START DATA SHOWN

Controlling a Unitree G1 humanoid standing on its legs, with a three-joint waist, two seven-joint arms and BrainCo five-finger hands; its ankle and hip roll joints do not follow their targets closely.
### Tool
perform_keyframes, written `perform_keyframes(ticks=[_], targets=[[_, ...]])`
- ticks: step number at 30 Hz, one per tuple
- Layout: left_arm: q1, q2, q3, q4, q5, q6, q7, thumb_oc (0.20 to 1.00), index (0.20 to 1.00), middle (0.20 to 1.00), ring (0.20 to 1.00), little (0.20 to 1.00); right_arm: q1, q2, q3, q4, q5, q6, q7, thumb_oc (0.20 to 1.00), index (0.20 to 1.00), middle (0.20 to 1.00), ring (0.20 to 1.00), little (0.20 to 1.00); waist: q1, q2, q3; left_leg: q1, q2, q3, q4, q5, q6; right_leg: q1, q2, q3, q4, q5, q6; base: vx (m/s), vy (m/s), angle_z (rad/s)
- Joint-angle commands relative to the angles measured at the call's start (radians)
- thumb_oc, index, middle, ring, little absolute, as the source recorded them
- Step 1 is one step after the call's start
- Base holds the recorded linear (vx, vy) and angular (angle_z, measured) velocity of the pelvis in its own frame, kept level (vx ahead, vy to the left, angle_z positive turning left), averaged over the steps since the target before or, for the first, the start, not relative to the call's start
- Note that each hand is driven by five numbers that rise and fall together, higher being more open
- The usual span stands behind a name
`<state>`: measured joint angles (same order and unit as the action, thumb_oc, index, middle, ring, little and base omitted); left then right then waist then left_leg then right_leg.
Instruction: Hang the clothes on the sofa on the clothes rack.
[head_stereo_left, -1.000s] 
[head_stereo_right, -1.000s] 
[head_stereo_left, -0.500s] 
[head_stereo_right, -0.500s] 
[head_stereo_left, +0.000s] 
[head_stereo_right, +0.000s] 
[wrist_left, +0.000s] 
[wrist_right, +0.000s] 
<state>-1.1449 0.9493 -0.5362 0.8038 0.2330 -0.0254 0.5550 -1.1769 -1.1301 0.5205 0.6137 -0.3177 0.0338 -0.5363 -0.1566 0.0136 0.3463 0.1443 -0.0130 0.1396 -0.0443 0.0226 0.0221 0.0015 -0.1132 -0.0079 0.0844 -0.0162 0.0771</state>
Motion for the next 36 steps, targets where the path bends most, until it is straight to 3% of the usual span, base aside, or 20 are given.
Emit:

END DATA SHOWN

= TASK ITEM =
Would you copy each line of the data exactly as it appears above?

= ANSWER TO THE EXERCISE =
Controlling a Unitree G1 humanoid standing on its legs, with a three-joint waist, two seven-joint arms and BrainCo five-finger hands; its ankle and hip roll joints do not follow their targets closely.
### Tool
perform_keyframes, written `perform_keyframes(ticks=[_], targets=[[_, ...]])`
- ticks: step number at 30 Hz, one per tuple
- Layout: left_arm: q1, q2, q3, q4, q5, q6, q7, thumb_oc (0.20 to 1.00), index (0.20 to 1.00), middle (0.20 to 1.00), ring (0.20 to 1.00), little (0.20 to 1.00); right_arm: q1, q2, q3, q4, q5, q6, q7, thumb_oc (0.20 to 1.00), index (0.20 to 1.00), middle (0.20 to 1.00), ring (0.20 to 1.00), little (0.20 to 1.00); waist: q1, q2, q3; left_leg: q1, q2, q3, q4, q5, q6; right_leg: q1, q2, q3, q4, q5, q6; base: vx (m/s), vy (m/s), angle_z (rad/s)
- Joint-angle commands relative to the angles measured at the call's start (radians)
- thumb_oc, index, middle, ring, little absolute, as the source recorded them
- Step 1 is one step after the call's start
- Base holds the recorded linear (vx, vy) and angular (angle_z, measured) velocity of the pelvis in its own frame, kept level (vx ahead, vy to the left, angle_z positive turning left), averaged over the steps since the target before or, for the first, the start, not relative to the call's start
- Note that each hand is driven by five numbers that rise and fall together, higher being more open
- The usual span stands behind a name
`<state>`: measured joint angles (same order and unit as the action, thumb_oc, index, middle, ring, little and base omitted); left then right then waist then left_leg then right_leg.
Instruction: Hang the clothes on the sofa on the clothes rack.
[head_stereo_left, -1.000s] 
[head_stereo_right, -1.000s] 
[head_stereo_left, -0.500s] 
[head_stereo_right, -0.500s] 
[head_stereo_left, +0.000s] 
[head_stereo_right, +0.000s] 
[wrist_left, +0.000s] 
[wrist_right, +0.000s] 
<state>-1.1449 0.9493 -0.5362 0.8038 0.2330 -0.0254 0.5550 -1.1769 -1.1301 0.5205 0.6137 -0.3177 0.0338 -0.5363 -0.1566 0.0136 0.3463 0.1443 -0.0130 0.1396 -0.0443 0.0226 0.0221 0.0015 -0.1132 -0.0079 0.0844 -0.0162 0.0771</state>
Motion for the next 36 steps, targets where the path bends most, until it is straight to 3% of the usual span, base aside, or 20 are given.
Emit:

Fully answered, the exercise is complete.